== Work task ==
Would you reproduce, word for word, only the lines running from the top of the data through the line containing "POLYGON ((62 121, 73", and none of the pictures?

-----

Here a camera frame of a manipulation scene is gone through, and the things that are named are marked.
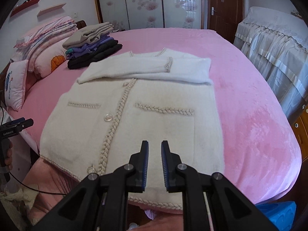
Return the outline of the beige sleeve forearm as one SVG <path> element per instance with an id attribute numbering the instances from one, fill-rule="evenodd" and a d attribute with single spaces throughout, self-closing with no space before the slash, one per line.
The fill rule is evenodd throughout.
<path id="1" fill-rule="evenodd" d="M 38 194 L 35 190 L 21 186 L 15 193 L 10 193 L 8 190 L 1 192 L 1 200 L 10 202 L 17 207 L 24 203 L 26 210 L 30 211 Z"/>

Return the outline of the person's left hand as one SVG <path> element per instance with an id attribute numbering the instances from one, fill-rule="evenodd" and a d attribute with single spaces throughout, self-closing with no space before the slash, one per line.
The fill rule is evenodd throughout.
<path id="1" fill-rule="evenodd" d="M 6 152 L 6 159 L 5 164 L 6 167 L 11 171 L 13 169 L 13 151 L 12 151 L 13 144 L 10 143 L 10 146 Z"/>

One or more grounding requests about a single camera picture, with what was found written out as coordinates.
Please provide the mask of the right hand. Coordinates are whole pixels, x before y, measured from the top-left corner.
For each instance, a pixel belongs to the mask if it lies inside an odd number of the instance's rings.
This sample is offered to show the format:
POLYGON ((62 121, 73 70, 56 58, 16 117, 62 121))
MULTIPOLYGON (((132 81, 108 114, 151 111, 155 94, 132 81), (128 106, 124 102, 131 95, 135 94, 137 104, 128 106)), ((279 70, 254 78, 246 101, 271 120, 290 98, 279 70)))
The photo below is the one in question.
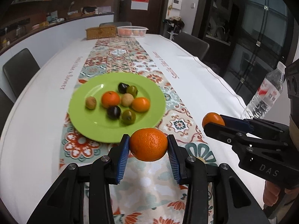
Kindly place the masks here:
POLYGON ((265 181, 265 187, 263 191, 263 202, 267 206, 273 206, 278 201, 278 196, 281 192, 281 188, 269 181, 265 181))

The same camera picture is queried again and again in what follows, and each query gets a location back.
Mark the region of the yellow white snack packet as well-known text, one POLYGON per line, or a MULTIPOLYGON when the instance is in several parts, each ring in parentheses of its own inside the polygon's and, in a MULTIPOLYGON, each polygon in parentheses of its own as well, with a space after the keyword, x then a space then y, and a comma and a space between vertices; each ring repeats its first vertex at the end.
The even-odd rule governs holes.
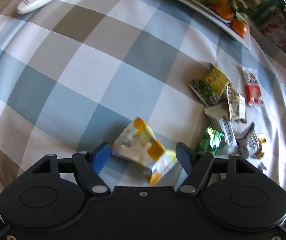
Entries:
POLYGON ((111 145, 112 155, 140 166, 149 185, 157 185, 178 163, 175 150, 165 148, 141 118, 135 118, 111 145))

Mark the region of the green candy wrapper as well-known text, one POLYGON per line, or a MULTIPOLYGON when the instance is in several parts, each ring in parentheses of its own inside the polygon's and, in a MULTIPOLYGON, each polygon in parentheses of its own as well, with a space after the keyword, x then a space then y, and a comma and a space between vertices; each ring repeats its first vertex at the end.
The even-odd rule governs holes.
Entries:
POLYGON ((196 146, 195 152, 215 155, 220 147, 224 134, 213 127, 206 128, 205 134, 196 146))

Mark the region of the white sesame crisp packet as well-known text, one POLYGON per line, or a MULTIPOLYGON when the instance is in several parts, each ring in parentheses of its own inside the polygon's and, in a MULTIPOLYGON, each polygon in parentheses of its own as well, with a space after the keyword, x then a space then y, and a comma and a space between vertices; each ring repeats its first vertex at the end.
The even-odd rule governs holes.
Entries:
POLYGON ((235 138, 232 124, 229 120, 227 103, 219 103, 216 106, 204 109, 205 115, 210 119, 211 126, 224 134, 219 146, 218 155, 229 155, 238 152, 238 146, 235 138))

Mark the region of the white blue snack packet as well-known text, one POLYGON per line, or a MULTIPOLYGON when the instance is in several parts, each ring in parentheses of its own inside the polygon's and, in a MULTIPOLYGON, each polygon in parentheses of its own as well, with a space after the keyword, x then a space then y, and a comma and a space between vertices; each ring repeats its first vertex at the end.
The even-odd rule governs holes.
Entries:
POLYGON ((236 139, 238 150, 244 159, 251 158, 260 148, 260 143, 252 123, 244 137, 236 139))

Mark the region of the gold wrapped candy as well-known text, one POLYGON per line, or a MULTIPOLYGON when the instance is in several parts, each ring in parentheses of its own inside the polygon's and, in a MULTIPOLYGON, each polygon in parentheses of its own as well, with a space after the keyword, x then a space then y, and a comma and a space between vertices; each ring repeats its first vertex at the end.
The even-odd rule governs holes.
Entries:
POLYGON ((256 151, 256 153, 254 154, 254 158, 256 159, 262 159, 264 157, 265 154, 265 150, 267 147, 267 135, 266 134, 258 134, 257 135, 257 139, 259 142, 259 149, 256 151))

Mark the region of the patterned nut snack packet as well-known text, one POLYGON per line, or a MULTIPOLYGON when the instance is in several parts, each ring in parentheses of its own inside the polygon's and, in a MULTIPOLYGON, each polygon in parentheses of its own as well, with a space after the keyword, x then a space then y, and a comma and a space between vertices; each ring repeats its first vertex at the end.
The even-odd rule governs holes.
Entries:
POLYGON ((231 86, 228 86, 227 99, 230 121, 240 121, 242 123, 246 123, 247 115, 245 98, 231 86))

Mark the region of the green yellow pea snack packet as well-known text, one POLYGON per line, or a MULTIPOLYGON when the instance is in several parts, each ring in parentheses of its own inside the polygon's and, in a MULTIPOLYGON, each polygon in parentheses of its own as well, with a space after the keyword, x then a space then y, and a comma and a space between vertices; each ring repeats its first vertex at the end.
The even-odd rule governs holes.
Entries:
POLYGON ((232 81, 214 64, 210 64, 210 72, 201 78, 192 80, 188 86, 206 107, 219 104, 219 101, 228 86, 233 86, 232 81))

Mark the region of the checkered tablecloth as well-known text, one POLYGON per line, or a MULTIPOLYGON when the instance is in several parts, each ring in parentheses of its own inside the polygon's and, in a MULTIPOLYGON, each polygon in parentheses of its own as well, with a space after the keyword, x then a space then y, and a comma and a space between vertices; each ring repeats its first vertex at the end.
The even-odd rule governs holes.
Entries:
POLYGON ((190 90, 210 64, 244 92, 256 69, 265 174, 286 190, 286 55, 256 30, 244 47, 175 0, 55 0, 27 15, 0 3, 0 192, 48 153, 113 142, 140 117, 168 148, 196 146, 210 122, 190 90))

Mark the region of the red white snack packet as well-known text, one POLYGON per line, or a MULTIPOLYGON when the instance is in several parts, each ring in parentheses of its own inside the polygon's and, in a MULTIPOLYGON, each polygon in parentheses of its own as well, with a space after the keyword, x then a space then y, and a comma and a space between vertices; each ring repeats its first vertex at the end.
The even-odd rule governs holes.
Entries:
POLYGON ((246 99, 250 106, 262 106, 263 97, 256 69, 242 67, 246 99))

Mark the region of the orange tangerine right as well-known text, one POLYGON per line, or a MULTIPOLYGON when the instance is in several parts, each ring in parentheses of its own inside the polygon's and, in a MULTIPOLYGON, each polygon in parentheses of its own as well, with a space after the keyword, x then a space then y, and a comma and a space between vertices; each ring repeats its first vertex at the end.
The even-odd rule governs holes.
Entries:
POLYGON ((236 18, 230 23, 230 28, 241 38, 244 38, 247 33, 247 24, 236 18))

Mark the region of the orange tangerine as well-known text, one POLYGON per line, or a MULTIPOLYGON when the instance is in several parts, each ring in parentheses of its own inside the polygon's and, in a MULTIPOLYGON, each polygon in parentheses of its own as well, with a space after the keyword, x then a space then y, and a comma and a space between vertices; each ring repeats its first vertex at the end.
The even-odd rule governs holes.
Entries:
POLYGON ((234 18, 234 13, 228 5, 227 0, 220 0, 213 3, 211 6, 212 11, 214 11, 219 17, 225 20, 232 20, 234 18))
POLYGON ((247 24, 236 18, 230 23, 230 28, 241 38, 244 38, 247 33, 247 24))

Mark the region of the orange tangerine front left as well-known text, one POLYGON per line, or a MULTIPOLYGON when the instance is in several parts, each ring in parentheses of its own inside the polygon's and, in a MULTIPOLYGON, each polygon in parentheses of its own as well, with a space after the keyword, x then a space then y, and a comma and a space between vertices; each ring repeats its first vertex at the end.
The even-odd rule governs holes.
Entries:
POLYGON ((228 5, 227 0, 220 0, 213 3, 211 6, 212 11, 214 11, 219 17, 225 20, 232 20, 234 18, 234 13, 228 5))

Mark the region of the dark snack box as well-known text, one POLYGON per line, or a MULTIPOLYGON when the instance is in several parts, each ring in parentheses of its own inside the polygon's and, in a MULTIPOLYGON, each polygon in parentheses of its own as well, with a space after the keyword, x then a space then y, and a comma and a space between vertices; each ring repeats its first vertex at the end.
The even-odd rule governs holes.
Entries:
POLYGON ((284 0, 263 0, 250 19, 258 31, 278 47, 286 46, 286 2, 284 0))

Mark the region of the white fruit tray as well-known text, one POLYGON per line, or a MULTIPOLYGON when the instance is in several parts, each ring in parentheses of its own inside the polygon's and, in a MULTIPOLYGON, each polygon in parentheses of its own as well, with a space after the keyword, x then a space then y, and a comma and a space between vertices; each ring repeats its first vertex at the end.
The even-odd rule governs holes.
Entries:
POLYGON ((250 50, 251 35, 250 35, 249 27, 248 27, 248 31, 245 34, 244 38, 242 38, 229 27, 230 21, 221 18, 216 13, 214 13, 212 10, 210 10, 208 7, 204 6, 202 3, 199 3, 196 0, 176 0, 176 1, 183 3, 184 5, 193 9, 197 13, 201 14, 202 16, 210 20, 213 24, 220 27, 234 40, 244 45, 247 48, 247 50, 250 50))

-----

== Answer area ==
Here a camera frame of a manipulation scene is gone through, and the things that are named are marked.
Return the outline of the beige sleeve forearm as one SVG <path> element per instance with an id attribute numbering the instances from one, fill-rule="evenodd" and a d attribute with single spaces throughout, self-closing with no space before the slash, one per line.
The fill rule is evenodd throughout.
<path id="1" fill-rule="evenodd" d="M 38 194 L 35 190 L 21 186 L 15 193 L 10 193 L 8 190 L 1 192 L 1 200 L 10 202 L 17 207 L 24 203 L 26 210 L 30 211 Z"/>

Return the outline of the person's left hand as one SVG <path> element per instance with an id attribute numbering the instances from one, fill-rule="evenodd" and a d attribute with single spaces throughout, self-closing with no space before the slash, one per line.
The fill rule is evenodd throughout.
<path id="1" fill-rule="evenodd" d="M 6 152 L 6 159 L 5 164 L 6 167 L 11 171 L 13 169 L 13 151 L 12 151 L 13 144 L 10 143 L 10 146 Z"/>

One or more grounding requests about a single camera picture, with what was found written out as coordinates.
Please provide the mask of the right hand. Coordinates are whole pixels, x before y, measured from the top-left corner.
For each instance, a pixel belongs to the mask if it lies inside an odd number of the instance's rings.
This sample is offered to show the format:
POLYGON ((62 121, 73 70, 56 58, 16 117, 62 121))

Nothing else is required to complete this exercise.